The embodiment of the invention provides a coal conveying belt inspection system, which can be integrated with the coal conveying belt inspection device provided by the embodiment of the invention. Fig. 4 is a block diagram of a coal belt inspection system according to an embodiment of the present invention. The coal belt inspection system 400 may include: the system comprises an inspection management platform 410 and an inspection robot 420, wherein the inspection management platform and the inspection robot comprise a memory, a processor and a computer program which is stored on the memory and can run on the processor, and the processor executes the computer program to realize the coal conveying belt inspection method according to the embodiment of the invention.

The coal conveying belt inspection system provided by the embodiment of the invention can be implemented, and has the corresponding functional modules and beneficial effects for implementing the method.

EXAMPLE five

An embodiment of the present invention further provides a storage medium containing computer-executable instructions, which when executed by a computer processor, are configured to perform a coal conveyor belt inspection method for a coal conveyor belt inspection system, the coal conveyor belt inspection system including an inspection management platform and an inspection robot, the method including:

the polling management platform acquires the working state information of the belt from the coal conveying program control system;

the inspection management platform determines a corresponding target inspection robot and a target inspection task according to the belt working state information, and sends target task information corresponding to the target inspection task to the target inspection robot;

and the target inspection robot executes a corresponding target inspection task according to the received target task information.
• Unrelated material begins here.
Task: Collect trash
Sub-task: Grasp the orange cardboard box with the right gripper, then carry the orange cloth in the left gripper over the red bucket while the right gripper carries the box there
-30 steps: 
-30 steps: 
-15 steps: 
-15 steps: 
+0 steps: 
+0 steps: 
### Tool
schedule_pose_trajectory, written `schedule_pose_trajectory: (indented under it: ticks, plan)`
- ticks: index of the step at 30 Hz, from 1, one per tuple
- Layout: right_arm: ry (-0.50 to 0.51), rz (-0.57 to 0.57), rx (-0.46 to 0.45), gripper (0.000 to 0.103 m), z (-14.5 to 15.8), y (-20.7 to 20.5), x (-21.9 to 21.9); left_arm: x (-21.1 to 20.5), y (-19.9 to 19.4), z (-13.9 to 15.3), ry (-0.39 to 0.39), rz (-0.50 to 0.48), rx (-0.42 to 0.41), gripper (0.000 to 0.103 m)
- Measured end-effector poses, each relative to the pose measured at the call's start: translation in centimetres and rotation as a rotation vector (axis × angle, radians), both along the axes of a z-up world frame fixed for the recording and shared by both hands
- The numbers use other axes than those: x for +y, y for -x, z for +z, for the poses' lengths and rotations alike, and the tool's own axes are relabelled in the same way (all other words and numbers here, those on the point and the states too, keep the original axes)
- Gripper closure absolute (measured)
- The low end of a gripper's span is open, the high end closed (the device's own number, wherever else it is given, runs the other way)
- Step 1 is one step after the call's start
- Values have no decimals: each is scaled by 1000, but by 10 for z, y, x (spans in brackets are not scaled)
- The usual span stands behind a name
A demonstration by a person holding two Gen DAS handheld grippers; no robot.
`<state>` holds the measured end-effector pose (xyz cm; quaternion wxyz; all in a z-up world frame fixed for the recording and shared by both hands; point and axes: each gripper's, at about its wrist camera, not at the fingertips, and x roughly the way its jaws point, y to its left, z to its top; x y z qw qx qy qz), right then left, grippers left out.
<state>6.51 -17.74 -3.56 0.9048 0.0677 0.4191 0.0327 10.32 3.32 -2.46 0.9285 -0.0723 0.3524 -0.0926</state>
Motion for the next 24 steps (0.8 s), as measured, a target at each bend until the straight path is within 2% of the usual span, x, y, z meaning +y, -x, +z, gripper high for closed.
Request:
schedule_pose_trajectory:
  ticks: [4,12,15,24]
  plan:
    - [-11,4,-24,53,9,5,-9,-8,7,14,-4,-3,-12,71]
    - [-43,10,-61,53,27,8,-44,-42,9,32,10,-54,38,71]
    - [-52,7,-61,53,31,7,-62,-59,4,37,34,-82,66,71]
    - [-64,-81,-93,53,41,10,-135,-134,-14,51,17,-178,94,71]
Storage medium-any of various types of memory systems or storage systems. The term "storage medium" is intended to include: mounting media such as CD-ROM, floppy disk, or tape devices; computer system memory or random access memory such as DRAM, DDRRAM, SRAM, EDORAM, Lanbas (Rambus) RAM, etc.; non-volatile memory such as flash memory, magnetic media (e.g., hard disk or optical storage); registers or other similar types of memory elements, etc. The storage medium may also include other types of memory or combinations thereof. In addition, the storage medium may be located in a first computer system in which the program is executed, or may be located in a different second computer system connected to the first computer system through a network (such as the internet). The second computer system may provide program instructions to the first computer for execution. The term "storage medium" may include two or more storage media that may reside in different locations, such as in different computer systems that are connected by a network. The storage medium may store program instructions (e.g., embodied as a computer program) that are executable by one or more processors.

Of course, the embodiments of the present invention provide a storage medium containing computer-executable instructions, which are not limited to the above-described coal belt inspection operation, but may also perform related operations in the coal belt inspection method provided by any of the embodiments of the present invention.

The coal conveying belt inspection device, the coal conveying belt inspection system and the storage medium which are provided in the embodiments can execute the coal conveying belt inspection method provided by any embodiment of the invention, and have corresponding functional modules and beneficial effects for executing the method. Reference is made to the coal belt inspection method provided in any of the embodiments of the present invention for technical details not described in detail in the above embodiments.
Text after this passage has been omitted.